Impala is a piece of Cloudera software which implements an ODBC driver on a desktop, which then connects directly to a Hadoop cluster. In our implementation, our Hadoop cluster sits behind a DMZ, in which we are meant to proxy connections with authentication.
Is there a Proxy solution which would enable this?
The TCP protocol isn't HTTP so I cannot do a basic auth challenge as implemented by most proxies and Apache as a reverse proxy etc.
I've looked at HAProxy, and it appears I might be able to come up with a "config". I would configure it with two listeners, one for HTTP and one for TCP. The HTTP proxy could "push" a connection into a stickiness table based on IP, and could authenticate the user.
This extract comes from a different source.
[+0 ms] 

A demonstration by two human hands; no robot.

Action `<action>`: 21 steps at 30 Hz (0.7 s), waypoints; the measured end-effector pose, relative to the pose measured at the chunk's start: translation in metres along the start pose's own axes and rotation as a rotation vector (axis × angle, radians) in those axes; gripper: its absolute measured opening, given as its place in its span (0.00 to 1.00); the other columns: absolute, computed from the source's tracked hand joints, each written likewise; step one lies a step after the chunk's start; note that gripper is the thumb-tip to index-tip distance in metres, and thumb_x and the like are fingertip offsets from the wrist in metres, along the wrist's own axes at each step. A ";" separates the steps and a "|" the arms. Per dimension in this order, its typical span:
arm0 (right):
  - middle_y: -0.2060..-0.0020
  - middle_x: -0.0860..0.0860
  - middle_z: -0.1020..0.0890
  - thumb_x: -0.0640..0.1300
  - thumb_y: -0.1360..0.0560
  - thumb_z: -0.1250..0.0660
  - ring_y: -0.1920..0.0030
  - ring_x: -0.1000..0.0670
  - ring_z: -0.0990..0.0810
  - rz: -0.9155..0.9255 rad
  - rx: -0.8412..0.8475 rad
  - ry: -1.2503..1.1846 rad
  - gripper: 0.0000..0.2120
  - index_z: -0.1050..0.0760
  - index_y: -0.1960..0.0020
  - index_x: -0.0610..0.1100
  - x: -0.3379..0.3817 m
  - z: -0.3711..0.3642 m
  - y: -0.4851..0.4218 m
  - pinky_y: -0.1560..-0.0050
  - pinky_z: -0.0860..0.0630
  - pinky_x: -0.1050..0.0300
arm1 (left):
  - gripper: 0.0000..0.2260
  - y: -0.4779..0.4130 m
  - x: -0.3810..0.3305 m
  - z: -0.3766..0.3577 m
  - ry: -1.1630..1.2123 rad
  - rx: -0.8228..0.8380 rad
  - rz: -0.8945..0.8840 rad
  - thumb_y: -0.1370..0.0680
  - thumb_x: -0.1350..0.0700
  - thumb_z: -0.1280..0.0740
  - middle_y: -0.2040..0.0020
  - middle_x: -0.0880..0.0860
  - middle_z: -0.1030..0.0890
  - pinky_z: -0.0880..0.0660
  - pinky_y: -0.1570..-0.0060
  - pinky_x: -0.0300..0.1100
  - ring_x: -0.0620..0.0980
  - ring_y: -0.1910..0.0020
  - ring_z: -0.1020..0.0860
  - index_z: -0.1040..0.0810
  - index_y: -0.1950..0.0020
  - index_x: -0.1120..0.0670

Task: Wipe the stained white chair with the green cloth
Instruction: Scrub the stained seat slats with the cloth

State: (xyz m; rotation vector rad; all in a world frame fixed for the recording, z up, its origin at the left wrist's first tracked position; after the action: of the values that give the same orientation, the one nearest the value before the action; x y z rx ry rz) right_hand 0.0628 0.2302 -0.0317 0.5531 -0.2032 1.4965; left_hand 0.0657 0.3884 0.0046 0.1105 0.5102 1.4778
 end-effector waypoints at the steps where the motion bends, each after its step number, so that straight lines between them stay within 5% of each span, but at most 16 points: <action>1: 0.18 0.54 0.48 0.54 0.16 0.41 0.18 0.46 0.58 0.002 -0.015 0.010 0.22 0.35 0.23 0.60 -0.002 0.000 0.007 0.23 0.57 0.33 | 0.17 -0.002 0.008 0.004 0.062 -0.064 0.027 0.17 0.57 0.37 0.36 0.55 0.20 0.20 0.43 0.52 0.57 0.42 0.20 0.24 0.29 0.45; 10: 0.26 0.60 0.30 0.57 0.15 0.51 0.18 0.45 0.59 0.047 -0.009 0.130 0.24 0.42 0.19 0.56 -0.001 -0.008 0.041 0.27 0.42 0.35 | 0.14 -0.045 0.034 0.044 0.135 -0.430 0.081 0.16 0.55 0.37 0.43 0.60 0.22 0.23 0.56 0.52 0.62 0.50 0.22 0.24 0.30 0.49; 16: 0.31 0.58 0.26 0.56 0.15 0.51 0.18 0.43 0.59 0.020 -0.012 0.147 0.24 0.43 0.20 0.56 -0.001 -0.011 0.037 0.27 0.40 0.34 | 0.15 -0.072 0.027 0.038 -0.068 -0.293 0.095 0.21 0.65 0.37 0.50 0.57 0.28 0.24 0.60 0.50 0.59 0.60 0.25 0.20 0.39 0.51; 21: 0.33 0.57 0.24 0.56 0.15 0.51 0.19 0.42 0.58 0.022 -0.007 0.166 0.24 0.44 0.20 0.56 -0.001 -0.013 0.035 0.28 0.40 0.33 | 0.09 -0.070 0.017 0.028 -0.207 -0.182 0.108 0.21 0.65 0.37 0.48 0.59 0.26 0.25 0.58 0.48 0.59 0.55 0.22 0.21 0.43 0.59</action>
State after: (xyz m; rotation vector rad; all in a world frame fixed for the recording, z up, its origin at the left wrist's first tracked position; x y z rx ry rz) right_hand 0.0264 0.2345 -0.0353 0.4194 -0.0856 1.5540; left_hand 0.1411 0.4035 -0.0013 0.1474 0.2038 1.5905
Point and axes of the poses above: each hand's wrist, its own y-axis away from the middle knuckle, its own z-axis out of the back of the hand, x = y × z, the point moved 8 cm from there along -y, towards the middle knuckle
I'd need a HTTP service on each cluster server (which is there as part of Hadoop anyway). The TCP proxy would be configured with a "dummy" 1st server with a weight of 100, and then the cluster nodes with a weight of zero each. Thus, I hope, users will be directed to the dummy server if they just try to connect, but would get directed to a real server with load balancing if they first hit the HTTP proxy and authenticate themselves.
{Diagram would go here if I had enough reputation}
The drama with this, apart from the fact I don't know if it will work or not, is that the login/password is hard coded (albeit with an encrypted password) into the HAProxy config script. Worst still, the HAProxy has to be bounced for a password change to come into effect. I have over 1,000 users who have forced password resets every few weeks, so I can expect a password reset request probably daily from the forgetful.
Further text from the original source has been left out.